(Beginning of INFORMATION SUPPLIED)

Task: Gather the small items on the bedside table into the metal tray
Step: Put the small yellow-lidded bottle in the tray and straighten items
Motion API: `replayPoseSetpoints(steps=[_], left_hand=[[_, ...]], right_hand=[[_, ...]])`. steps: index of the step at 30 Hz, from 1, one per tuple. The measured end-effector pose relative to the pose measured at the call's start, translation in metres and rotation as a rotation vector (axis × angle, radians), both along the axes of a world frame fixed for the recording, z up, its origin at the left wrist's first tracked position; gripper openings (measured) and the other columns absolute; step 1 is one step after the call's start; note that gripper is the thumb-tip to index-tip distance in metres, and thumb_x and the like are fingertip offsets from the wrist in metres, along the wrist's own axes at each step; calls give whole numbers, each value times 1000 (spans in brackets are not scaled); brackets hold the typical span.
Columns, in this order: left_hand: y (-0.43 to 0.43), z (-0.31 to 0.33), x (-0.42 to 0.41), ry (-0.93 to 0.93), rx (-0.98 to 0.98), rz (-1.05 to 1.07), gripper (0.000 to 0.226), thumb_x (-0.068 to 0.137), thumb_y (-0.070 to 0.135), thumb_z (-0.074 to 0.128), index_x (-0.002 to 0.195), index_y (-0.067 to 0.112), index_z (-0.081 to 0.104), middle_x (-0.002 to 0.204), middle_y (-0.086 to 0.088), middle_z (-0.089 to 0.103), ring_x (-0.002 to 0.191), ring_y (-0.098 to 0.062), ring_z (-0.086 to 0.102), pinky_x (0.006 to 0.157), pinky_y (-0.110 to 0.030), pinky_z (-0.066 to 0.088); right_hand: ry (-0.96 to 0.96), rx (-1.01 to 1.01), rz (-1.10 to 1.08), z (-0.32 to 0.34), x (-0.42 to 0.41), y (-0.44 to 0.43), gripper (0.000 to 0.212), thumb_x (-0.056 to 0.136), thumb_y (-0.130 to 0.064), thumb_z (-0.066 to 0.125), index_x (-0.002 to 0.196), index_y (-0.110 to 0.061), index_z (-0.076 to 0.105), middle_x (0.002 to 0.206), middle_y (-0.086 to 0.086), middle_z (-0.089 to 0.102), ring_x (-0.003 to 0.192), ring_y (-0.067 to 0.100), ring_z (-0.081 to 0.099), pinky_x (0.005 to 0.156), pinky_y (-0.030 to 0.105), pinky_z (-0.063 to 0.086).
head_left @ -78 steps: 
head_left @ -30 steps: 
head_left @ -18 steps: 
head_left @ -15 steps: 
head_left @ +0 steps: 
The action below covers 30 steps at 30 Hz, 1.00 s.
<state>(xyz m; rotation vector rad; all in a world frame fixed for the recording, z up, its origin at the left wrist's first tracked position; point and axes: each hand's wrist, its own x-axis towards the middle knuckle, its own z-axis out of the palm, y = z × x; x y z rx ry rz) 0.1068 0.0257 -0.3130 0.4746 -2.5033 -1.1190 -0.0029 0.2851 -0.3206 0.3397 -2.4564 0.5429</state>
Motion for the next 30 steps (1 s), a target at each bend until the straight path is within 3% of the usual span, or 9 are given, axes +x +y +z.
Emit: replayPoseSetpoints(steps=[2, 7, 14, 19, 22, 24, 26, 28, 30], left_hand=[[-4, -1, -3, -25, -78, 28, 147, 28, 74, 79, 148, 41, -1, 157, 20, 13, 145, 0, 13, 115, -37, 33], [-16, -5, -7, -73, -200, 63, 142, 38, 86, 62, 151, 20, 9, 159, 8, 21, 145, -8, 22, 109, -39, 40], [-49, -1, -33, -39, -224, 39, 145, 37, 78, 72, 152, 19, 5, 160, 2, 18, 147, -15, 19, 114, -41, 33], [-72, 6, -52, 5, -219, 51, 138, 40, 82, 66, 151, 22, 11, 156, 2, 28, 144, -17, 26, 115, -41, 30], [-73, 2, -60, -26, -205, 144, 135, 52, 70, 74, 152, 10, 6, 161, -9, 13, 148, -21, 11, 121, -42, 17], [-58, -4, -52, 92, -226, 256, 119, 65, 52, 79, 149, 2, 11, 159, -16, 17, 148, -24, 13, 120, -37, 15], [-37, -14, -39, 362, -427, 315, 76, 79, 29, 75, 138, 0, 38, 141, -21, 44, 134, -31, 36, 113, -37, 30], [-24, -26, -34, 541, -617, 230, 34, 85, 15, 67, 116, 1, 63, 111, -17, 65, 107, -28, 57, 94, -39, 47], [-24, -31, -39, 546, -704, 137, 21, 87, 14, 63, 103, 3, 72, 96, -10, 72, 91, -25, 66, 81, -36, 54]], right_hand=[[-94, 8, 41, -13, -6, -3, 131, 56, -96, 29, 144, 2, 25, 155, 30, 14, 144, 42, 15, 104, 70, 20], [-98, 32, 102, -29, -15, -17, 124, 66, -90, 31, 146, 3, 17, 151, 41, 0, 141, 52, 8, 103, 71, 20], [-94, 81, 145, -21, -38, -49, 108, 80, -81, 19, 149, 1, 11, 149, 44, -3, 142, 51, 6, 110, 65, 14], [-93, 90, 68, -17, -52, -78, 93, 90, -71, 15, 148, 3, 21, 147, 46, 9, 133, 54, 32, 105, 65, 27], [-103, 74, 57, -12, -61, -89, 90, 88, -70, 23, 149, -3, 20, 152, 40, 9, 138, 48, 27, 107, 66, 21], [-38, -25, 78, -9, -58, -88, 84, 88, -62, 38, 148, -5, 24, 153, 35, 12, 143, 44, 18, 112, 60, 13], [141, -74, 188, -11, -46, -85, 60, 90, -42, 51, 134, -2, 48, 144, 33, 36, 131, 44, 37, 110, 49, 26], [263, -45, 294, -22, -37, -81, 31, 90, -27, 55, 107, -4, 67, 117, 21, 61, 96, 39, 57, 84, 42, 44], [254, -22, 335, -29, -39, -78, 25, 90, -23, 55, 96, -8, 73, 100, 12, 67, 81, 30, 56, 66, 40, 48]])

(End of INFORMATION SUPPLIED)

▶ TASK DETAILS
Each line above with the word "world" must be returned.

▶ TASK SOLUTION
Motion API: `replayPoseSetpoints(steps=[_], left_hand=[[_, ...]], right_hand=[[_, ...]])`. steps: index of the step at 30 Hz, from 1, one per tuple. The measured end-effector pose relative to the pose measured at the call's start, translation in metres and rotation as a rotation vector (axis × angle, radians), both along the axes of a world frame fixed for the recording, z up, its origin at the left wrist's first tracked position; gripper openings (measured) and the other columns absolute; step 1 is one step after the call's start; note that gripper is the thumb-tip to index-tip distance in metres, and thumb_x and the like are fingertip offsets from the wrist in metres, along the wrist's own axes at each step; calls give whole numbers, each value times 1000 (spans in brackets are not scaled); brackets hold the typical span.
<state>(xyz m; rotation vector rad; all in a world frame fixed for the recording, z up, its origin at the left wrist's first tracked position; point and axes: each hand's wrist, its own x-axis towards the middle knuckle, its own z-axis out of the palm, y = z × x; x y z rx ry rz) 0.1068 0.0257 -0.3130 0.4746 -2.5033 -1.1190 -0.0029 0.2851 -0.3206 0.3397 -2.4564 0.5429</state>

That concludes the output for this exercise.